Aunque el estudio se enfocó las aplicaciones para Android en Google Play Store, hay que tener en cuenta que Firebase es una herramienta multiplataforma que se utiliza en varios sistemas operativos y plataformas. Estas configuraciones erróneas probablemente afecten a muchas más aplicaciones más allá de Android.
Las aplicaciones con problemas de seguridad identificadas por los investigadores se instalaron al menos 4.220 millones de veces por los usuarios de Android. Se sabe que un teléfono inteligente tiene instalada entre 60 y 90 aplicaciones, lo que implica que cada uno de nosotros tiene una alta posibilidad de tener al menos una aplicación vulnerable.
Para tener una muestra de la magnitud de las exposiciones, tenemos estos datos:
- +7000000 de cuentas de correo electrónico.
- +4400000 de nombres de usuario.
- +1000000 de contraseñas.
- +5300000 de números de teléfonos.
- +18300000 de nombres completos de los usuarios.
- +6800000 de mensajes de chat.
- +6200000 datos de GPS.
- +156000 direcciones IP.
- +560000 direcciones de calle.
De las 155.066 aplicaciones analizadas, 11.730 tenían bases de datos expuestas públicamente. 9.014 de ellas incluso incluían permisos de escritura, que permitirían a un atacante añadir, modificar o eliminar datos del servidor, además de verlos y descargarlos.
- Estas vulnerabilidades permitirían a delincuentes informáticos.
- Inyectar datos en una aplicación.
- Usar las aplicaciones para prácticas de phishing.
- Difundir el malware.
- Corromper la base de datos de la aplicación.
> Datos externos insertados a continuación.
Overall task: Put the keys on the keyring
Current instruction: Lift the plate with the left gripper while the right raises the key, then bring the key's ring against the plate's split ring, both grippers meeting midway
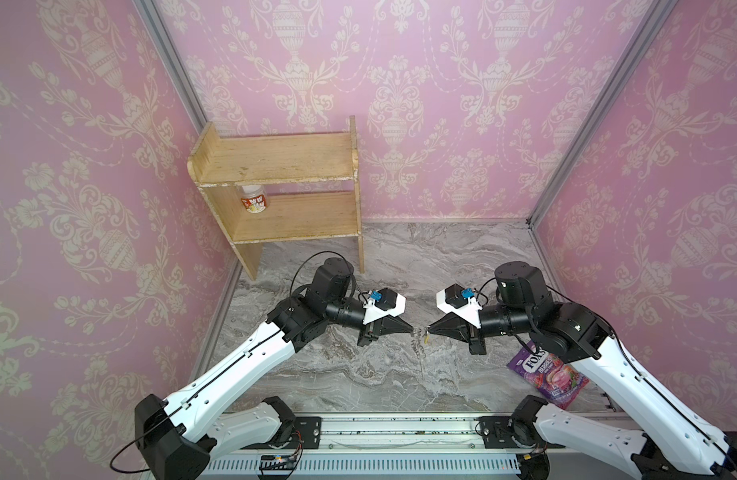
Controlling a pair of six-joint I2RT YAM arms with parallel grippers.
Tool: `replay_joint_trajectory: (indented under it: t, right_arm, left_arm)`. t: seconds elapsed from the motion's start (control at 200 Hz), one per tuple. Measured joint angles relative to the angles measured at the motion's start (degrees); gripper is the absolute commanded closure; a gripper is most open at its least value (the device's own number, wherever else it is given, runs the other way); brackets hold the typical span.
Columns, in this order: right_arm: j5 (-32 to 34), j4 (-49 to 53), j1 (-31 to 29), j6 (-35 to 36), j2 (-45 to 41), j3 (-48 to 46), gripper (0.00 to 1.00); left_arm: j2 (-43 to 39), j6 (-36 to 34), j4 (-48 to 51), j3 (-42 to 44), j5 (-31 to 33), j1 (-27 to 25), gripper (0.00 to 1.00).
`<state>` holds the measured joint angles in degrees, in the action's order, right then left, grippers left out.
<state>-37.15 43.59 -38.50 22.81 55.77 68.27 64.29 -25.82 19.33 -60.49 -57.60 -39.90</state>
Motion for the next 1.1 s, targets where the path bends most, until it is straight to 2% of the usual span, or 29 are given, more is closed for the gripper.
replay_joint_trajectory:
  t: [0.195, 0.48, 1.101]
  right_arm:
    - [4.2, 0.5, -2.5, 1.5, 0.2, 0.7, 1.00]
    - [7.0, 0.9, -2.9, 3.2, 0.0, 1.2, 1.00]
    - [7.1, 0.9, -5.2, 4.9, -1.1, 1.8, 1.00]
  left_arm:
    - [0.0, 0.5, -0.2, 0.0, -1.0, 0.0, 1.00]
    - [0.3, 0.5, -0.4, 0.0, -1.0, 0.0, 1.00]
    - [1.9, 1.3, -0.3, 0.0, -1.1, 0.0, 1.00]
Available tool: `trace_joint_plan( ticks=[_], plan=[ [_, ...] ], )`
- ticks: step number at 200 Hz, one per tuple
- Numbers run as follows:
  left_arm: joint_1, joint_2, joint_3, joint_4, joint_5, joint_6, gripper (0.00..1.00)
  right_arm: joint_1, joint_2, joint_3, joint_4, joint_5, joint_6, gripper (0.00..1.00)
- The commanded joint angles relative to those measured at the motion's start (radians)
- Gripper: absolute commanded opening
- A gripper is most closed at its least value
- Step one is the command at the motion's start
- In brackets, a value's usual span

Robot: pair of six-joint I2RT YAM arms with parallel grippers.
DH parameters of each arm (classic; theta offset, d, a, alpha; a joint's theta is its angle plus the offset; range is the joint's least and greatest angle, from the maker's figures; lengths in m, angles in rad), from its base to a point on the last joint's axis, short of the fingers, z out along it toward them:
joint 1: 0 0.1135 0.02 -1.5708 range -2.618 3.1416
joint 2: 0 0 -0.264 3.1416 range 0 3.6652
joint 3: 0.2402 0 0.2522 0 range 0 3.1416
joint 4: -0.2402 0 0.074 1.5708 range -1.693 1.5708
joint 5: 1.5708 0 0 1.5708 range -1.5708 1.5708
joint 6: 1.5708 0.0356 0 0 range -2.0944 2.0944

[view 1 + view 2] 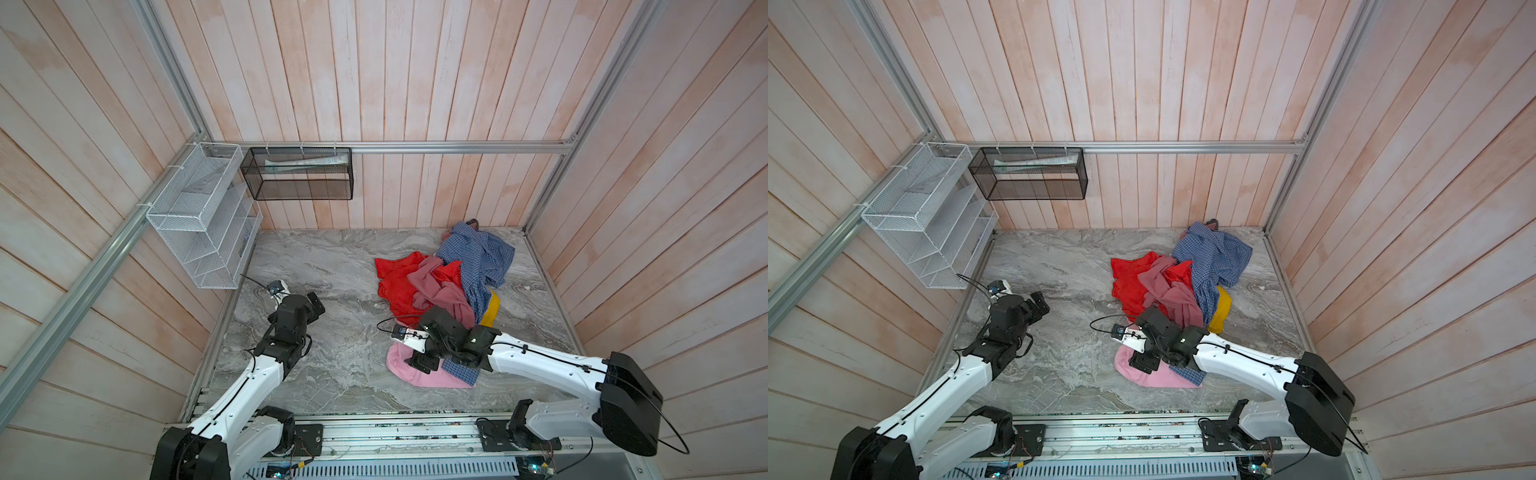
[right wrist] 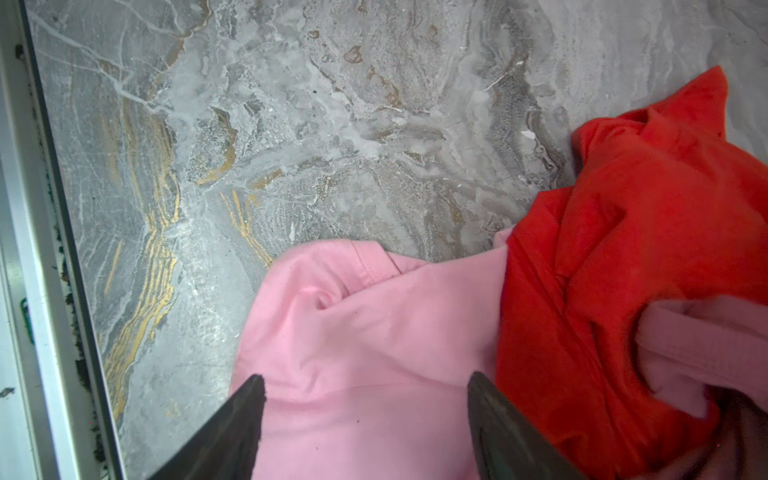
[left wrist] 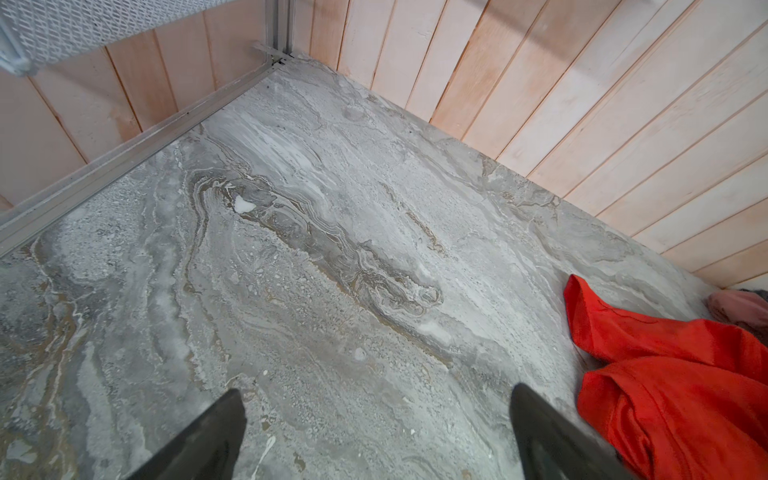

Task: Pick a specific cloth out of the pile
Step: 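Reach the right gripper down to the pink shirt and grasp it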

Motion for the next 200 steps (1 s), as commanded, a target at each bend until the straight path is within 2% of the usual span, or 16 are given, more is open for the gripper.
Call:
trace_joint_plan(
  ticks=[1, 29, 63, 127, 188, 200],
  plan=[
    [-0.005, -0.014, 0.011, -0.005, -0.018, 0.001, 1.0, 0.008, 0.045, 0.062, -0.031, -0.045, -0.079, 0.77],
    [-0.007, -0.003, 0.03, -0.013, -0.018, 0.017, 1.0, 0.009, 0.129, 0.114, -0.068, -0.041, -0.123, 0.74],
    [-0.01, 0.001, 0.032, 0.006, -0.01, 0.031, 1.0, 0.009, 0.186, 0.154, -0.126, -0.015, -0.119, 0.72],
    [-0.011, 0.023, 0.047, 0.023, -0.006, 0.062, 1.0, 0.019, 0.263, 0.16, -0.133, 0.031, -0.108, 0.71],
    [-0.011, 0.013, 0.037, 0.028, -0.018, 0.062, 1.0, 0.021, 0.421, 0.274, -0.218, 0.04, -0.093, 0.69],
    [-0.012, 0.012, 0.035, 0.03, -0.023, 0.064, 1.0, 0.02, 0.446, 0.286, -0.236, 0.049, -0.096, 0.67]
  ],
)
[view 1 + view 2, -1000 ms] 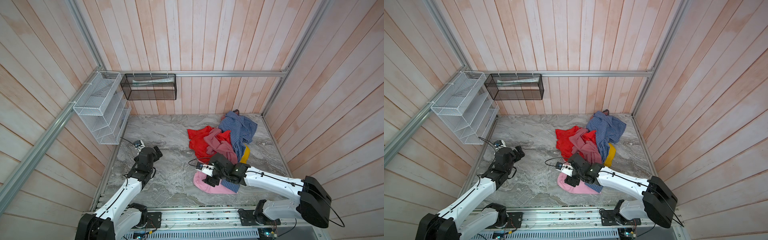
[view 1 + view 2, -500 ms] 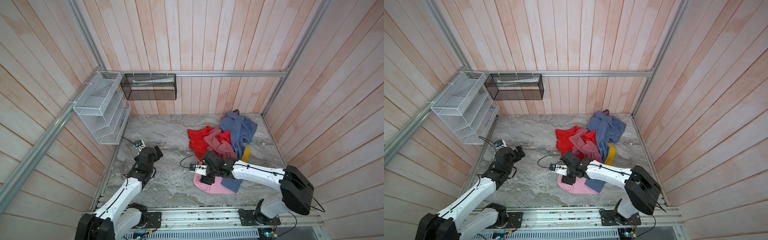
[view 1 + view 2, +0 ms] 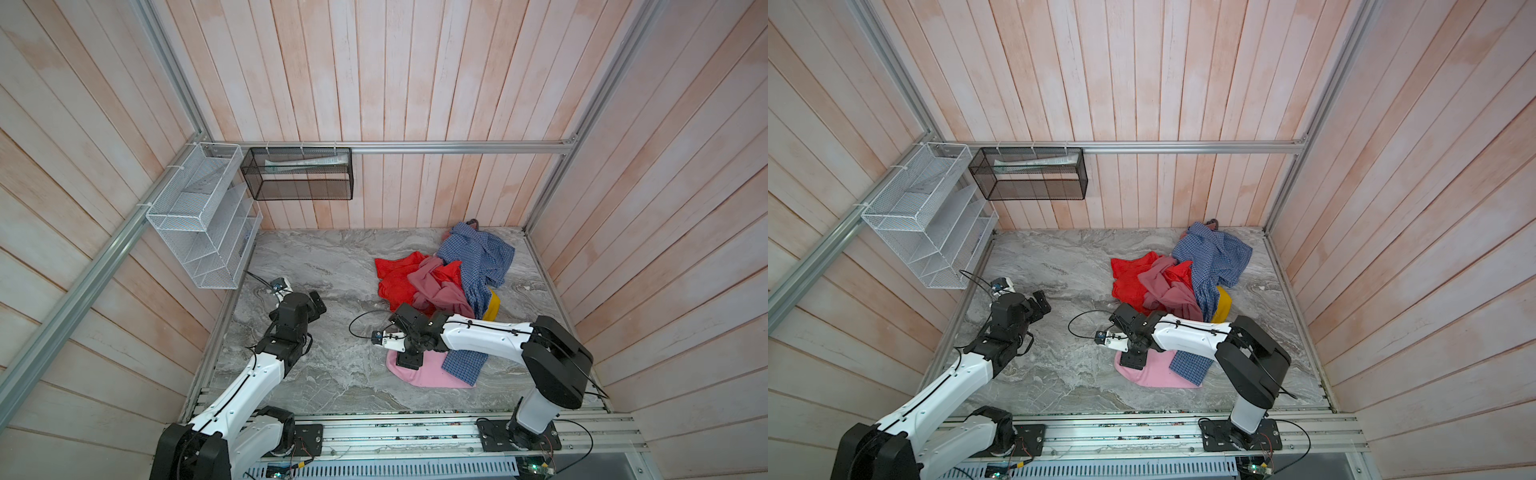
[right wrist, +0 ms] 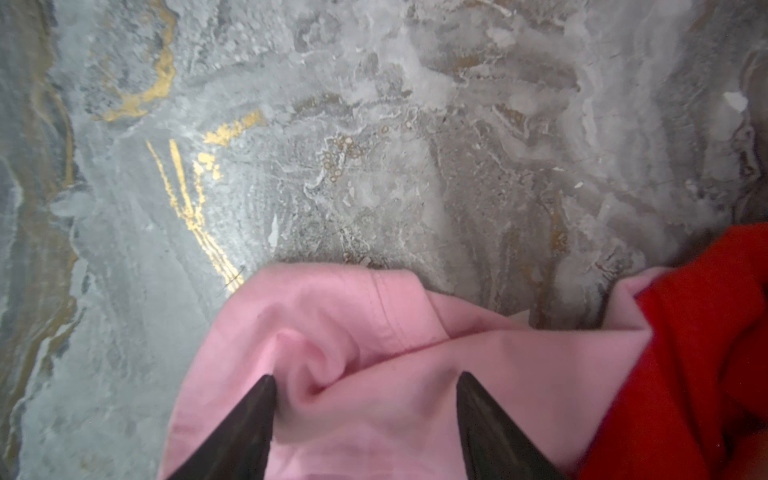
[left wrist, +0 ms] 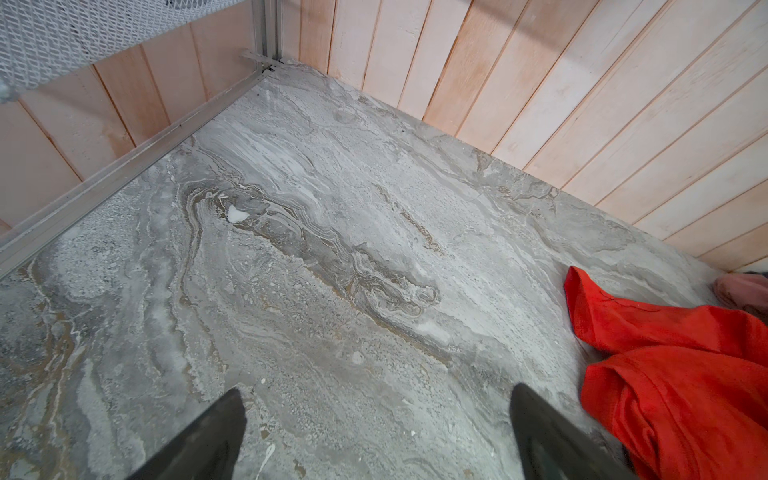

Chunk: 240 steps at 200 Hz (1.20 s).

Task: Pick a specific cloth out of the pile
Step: 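Reach the right gripper down to the pink shirt and grasp it, then lift the pink shirt with the right gripper toward the far wall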

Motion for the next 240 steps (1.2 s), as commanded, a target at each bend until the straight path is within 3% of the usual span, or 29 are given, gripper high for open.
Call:
trace_joint_plan(
  ticks=[1, 36, 57, 75, 118, 185, 240],
  plan=[
    [-0.005, -0.007, 0.016, 0.025, -0.026, 0.017, 1.0, 0.006, 0.045, 0.034, -0.078, 0.019, 0.0, 0.67],
    [-0.006, -0.019, 0.006, 0.04, -0.047, 0.024, 1.0, 0.005, 0.118, 0.105, -0.159, 0.024, 0.0, 0.58],
    [-0.003, -0.025, -0.007, 0.062, -0.054, 0.032, 1.0, 0.001, 0.157, 0.122, -0.184, 0.027, 0.012, 0.4],
    [-0.003, -0.023, -0.009, 0.066, -0.055, 0.039, 1.0, 0.0, 0.183, 0.135, -0.202, 0.019, 0.019, 0.31],
    [-0.003, -0.026, -0.01, 0.059, -0.057, 0.036, 1.0, 0.0, 0.156, 0.139, -0.196, 0.036, 0.027, 0.0],
    [-0.004, -0.058, -0.002, 0.03, -0.08, 0.051, 1.0, -0.084, -0.132, 0.226, -0.166, -0.064, 0.106, 0.0],
    [-0.005, -0.043, 0.016, 0.027, -0.065, 0.05, 1.0, -0.278, -0.332, 0.286, -0.145, -0.049, 0.134, 0.0]
  ],
)
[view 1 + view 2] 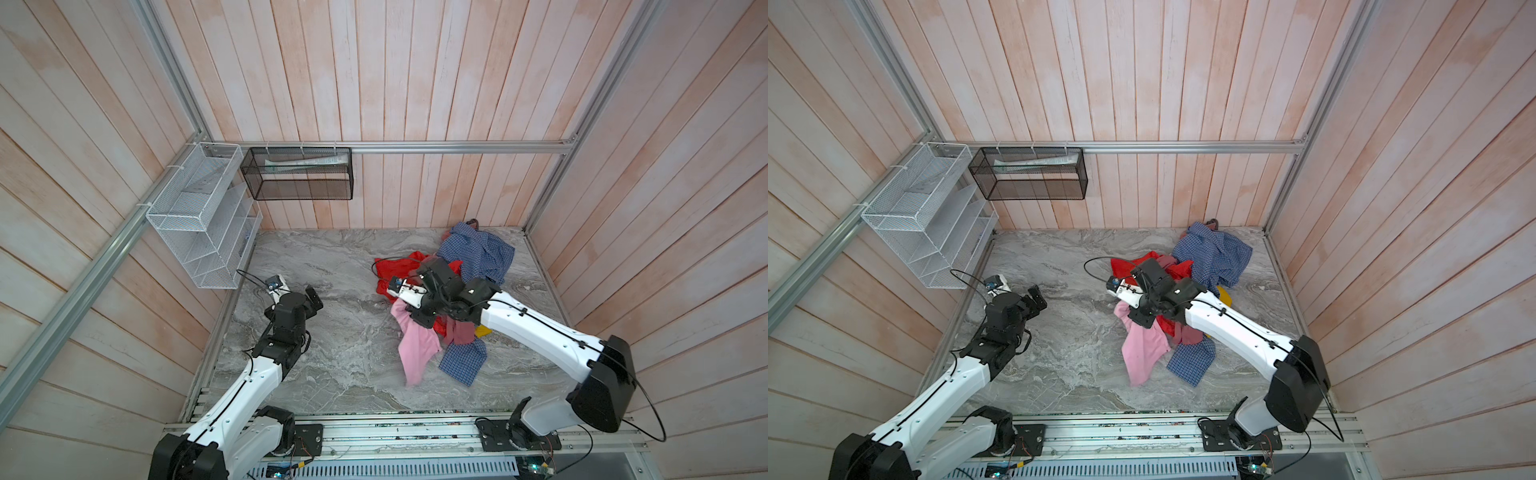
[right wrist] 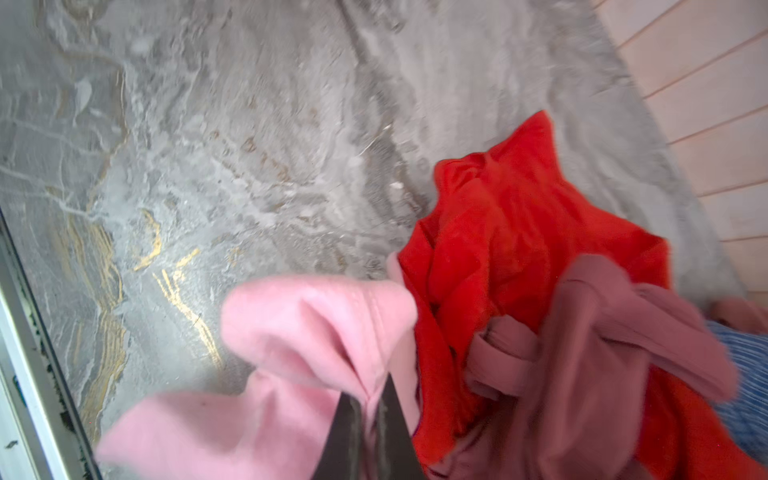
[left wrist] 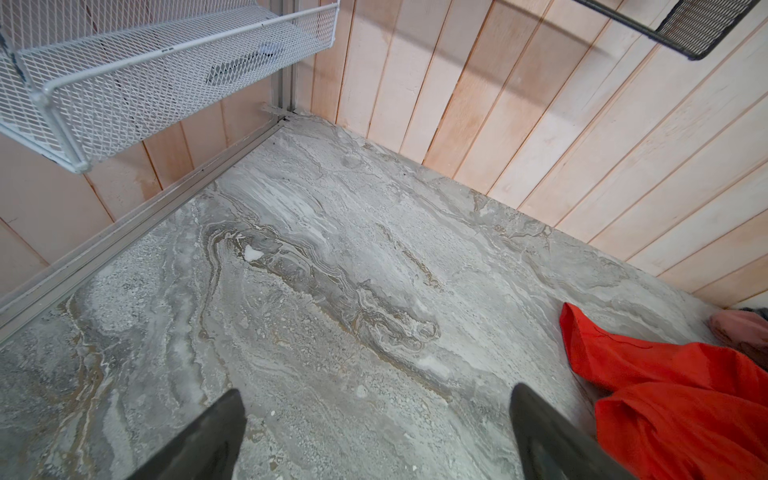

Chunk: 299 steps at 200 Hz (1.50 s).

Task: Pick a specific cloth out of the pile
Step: 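Lift the pink shirt with the right gripper toward the far wall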

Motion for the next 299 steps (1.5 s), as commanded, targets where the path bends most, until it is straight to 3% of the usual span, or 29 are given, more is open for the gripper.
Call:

Para hacerle las cosas más fáciles a los delincuentes, esas bases de datos se pueden encontrar en los buscadores
En diciembre pasado, un investigador de seguridad descubrió que las bases de datos expuestas de Google Firebase se podían hallaar en motores de búsqueda operado por otras empresas.
Alex “Ghostlulz” Thomas, investigador de seguridad independiente y ex analista de la empresa consultora de seguridad cibernética Bishop Fox, publicó en diciembre una entrada en su blog en el que demostraba cómo las bases de datos de Firebird mál configuradas, podían encontrarse y descargarse. Solo basta con añadir .json al final de la url para poder verlas.
Como usuarios podemos tomar algunas medidas para protegernos:
- No reutilizar la misma contraseña en varias cuentas. Se recomienda usar un administrador de contraseñas para generar y almacenar contraseñas aleatorias fuertes.
- Usar sólo aplicaciones confiables con un alto número de revisiones e instalaciones.
- No compartir información personal sensible como direcciones, fotos de identificación del gobierno, números de seguro social, etc.